Forward Looking Statements
This document contains certain statements that constitute forward-looking statements. These forward-looking statements include, but are not limited to, statements regarding the satisfaction of conditions to the completion of the proposed transaction and the expected completion of the proposed transaction, as well as other statements that are not historical fact. These forward-looking statements are based on currently available information, as well as Jives views and assumptions regarding future events as of the time such statements are being made.
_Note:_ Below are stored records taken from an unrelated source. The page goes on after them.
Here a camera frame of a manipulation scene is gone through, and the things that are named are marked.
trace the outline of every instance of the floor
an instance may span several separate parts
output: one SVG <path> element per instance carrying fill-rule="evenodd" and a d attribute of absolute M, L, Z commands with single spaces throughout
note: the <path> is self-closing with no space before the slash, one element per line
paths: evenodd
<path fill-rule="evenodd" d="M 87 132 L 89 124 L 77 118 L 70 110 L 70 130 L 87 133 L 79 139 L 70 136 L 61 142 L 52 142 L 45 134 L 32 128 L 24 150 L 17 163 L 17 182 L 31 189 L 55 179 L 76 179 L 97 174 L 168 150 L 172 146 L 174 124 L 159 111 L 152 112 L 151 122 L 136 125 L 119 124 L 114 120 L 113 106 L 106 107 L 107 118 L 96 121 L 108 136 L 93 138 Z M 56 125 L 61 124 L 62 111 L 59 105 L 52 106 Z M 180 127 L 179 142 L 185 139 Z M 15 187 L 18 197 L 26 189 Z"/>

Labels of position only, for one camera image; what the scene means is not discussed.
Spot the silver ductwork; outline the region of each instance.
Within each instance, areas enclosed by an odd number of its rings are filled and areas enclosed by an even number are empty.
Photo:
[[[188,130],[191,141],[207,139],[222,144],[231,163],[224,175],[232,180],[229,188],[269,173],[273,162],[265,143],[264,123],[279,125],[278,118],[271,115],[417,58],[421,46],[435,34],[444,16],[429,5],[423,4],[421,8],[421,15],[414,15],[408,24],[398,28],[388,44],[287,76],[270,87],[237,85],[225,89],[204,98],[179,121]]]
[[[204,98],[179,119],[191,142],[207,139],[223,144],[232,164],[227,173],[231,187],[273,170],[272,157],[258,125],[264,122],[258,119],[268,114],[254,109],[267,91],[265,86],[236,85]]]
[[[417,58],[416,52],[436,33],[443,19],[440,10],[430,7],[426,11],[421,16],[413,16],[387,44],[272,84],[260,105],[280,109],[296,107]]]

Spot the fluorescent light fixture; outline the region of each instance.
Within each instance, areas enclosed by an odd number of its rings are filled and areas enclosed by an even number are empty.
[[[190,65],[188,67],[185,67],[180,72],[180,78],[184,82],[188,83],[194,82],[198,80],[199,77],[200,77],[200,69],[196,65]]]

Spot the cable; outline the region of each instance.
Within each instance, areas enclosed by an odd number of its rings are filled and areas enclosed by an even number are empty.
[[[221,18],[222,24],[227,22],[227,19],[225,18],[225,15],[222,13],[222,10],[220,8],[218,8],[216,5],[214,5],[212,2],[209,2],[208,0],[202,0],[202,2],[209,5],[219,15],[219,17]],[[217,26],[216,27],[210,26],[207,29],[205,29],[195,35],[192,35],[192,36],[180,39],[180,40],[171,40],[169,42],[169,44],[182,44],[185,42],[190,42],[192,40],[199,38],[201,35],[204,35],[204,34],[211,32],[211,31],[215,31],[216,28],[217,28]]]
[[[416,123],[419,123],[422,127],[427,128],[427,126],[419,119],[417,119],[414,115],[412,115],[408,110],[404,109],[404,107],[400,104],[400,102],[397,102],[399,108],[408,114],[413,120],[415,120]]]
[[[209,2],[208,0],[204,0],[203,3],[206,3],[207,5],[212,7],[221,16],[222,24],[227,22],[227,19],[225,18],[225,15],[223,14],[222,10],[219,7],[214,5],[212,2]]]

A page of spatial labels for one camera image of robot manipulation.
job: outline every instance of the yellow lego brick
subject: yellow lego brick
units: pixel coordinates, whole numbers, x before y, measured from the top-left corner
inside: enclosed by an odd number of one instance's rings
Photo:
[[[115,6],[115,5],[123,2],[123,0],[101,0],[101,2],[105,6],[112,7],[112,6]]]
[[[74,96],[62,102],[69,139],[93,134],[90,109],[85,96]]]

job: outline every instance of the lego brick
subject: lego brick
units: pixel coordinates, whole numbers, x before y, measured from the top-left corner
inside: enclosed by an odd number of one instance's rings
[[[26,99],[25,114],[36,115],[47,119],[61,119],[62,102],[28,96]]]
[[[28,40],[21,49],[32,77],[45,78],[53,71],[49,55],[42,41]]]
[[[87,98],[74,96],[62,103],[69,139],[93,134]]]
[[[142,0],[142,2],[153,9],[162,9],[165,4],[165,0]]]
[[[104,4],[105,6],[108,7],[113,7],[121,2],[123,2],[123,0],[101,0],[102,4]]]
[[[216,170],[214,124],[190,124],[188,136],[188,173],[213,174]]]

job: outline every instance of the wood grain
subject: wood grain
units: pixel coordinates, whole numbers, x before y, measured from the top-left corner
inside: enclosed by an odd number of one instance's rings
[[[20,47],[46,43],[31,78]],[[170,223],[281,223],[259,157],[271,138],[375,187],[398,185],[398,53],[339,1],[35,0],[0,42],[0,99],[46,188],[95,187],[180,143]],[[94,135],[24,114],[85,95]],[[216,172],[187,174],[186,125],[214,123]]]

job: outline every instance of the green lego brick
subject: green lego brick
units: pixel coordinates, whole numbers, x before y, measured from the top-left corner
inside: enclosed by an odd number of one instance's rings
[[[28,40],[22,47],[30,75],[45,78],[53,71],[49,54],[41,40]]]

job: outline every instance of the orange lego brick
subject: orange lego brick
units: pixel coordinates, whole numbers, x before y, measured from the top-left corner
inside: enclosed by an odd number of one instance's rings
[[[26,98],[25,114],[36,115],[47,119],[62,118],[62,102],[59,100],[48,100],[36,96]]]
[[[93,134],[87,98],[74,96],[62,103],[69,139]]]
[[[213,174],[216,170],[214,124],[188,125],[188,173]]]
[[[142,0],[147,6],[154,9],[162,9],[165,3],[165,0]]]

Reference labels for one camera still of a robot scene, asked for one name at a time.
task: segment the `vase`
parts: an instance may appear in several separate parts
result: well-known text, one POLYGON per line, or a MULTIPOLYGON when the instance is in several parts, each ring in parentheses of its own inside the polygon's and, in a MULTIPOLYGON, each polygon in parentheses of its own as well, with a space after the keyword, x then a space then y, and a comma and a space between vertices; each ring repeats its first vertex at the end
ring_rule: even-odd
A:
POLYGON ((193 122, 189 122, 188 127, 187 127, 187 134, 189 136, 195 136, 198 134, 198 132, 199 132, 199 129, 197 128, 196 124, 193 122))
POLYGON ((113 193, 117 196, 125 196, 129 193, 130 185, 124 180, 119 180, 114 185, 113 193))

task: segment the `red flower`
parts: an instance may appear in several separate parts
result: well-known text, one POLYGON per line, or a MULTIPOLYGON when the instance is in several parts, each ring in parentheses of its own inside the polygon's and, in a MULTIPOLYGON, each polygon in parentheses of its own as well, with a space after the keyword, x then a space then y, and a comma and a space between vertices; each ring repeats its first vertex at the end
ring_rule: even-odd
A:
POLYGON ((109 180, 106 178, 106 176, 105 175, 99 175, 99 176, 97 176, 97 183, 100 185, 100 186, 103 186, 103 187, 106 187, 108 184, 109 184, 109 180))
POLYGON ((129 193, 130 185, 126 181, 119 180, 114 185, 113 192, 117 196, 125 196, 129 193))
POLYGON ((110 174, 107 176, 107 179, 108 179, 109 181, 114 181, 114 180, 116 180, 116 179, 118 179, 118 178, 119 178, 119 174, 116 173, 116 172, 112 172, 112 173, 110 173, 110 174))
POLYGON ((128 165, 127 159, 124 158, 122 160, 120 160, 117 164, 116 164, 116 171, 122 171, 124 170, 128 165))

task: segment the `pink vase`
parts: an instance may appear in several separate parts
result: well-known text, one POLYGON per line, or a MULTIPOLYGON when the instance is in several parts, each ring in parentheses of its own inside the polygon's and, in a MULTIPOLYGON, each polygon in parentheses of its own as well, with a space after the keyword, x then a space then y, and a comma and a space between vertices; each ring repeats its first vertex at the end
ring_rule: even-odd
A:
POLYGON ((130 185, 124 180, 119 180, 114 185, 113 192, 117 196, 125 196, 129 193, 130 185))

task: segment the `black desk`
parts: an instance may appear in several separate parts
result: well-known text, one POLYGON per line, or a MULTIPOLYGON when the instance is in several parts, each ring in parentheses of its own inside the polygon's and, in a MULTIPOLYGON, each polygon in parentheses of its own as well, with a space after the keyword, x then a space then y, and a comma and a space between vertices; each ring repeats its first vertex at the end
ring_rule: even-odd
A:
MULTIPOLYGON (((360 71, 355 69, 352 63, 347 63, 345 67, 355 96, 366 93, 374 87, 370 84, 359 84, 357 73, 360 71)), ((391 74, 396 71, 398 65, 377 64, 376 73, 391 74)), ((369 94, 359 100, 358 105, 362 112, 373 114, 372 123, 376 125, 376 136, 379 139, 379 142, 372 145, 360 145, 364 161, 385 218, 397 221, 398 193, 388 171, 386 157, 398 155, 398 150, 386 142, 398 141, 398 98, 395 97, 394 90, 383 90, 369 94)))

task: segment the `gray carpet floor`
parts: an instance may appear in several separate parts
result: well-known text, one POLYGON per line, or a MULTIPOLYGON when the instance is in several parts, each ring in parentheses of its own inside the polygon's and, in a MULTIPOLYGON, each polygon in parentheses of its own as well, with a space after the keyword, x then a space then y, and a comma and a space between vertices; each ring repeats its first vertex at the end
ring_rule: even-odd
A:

Such forward looking statements are subject to inherent risks and uncertainties. Accordingly, actual results may differ materially and adversely from those expressed or implied in such forward-looking statements. Such risks and uncertainties include, but are not limited to, the potential failure to satisfy conditions to the completion of the proposed transaction due to the failure to receive a sufficient number of tendered shares in the tender offer, as well as those described in cautionary statements contained elsewhere herein and in Jives periodic reports filed with the SEC including the statements set forth under Risk Factors set forth in Jives most recent annual report on Form 10-K, the Tender Offer Statement on Schedule TO (including the offer to purchase, the letter of transmittal and other documents relating to the tender offer) to be filed by Parent, Acquisition Sub and Guarantor, and the Solicitation/Recommendation Statement on Schedule 14D-9 to be filed by Jive. As a result of these and other risks, the proposed transaction may not be completed on the timeframe expected or at all. These forward-looking statements reflect Jives expectations as of the date of this document. While Jive may elect to update any such forward-looking statements at some point in the future, Jive specifically disclaims any obligation to do so, even if our expectations change, except as required by law.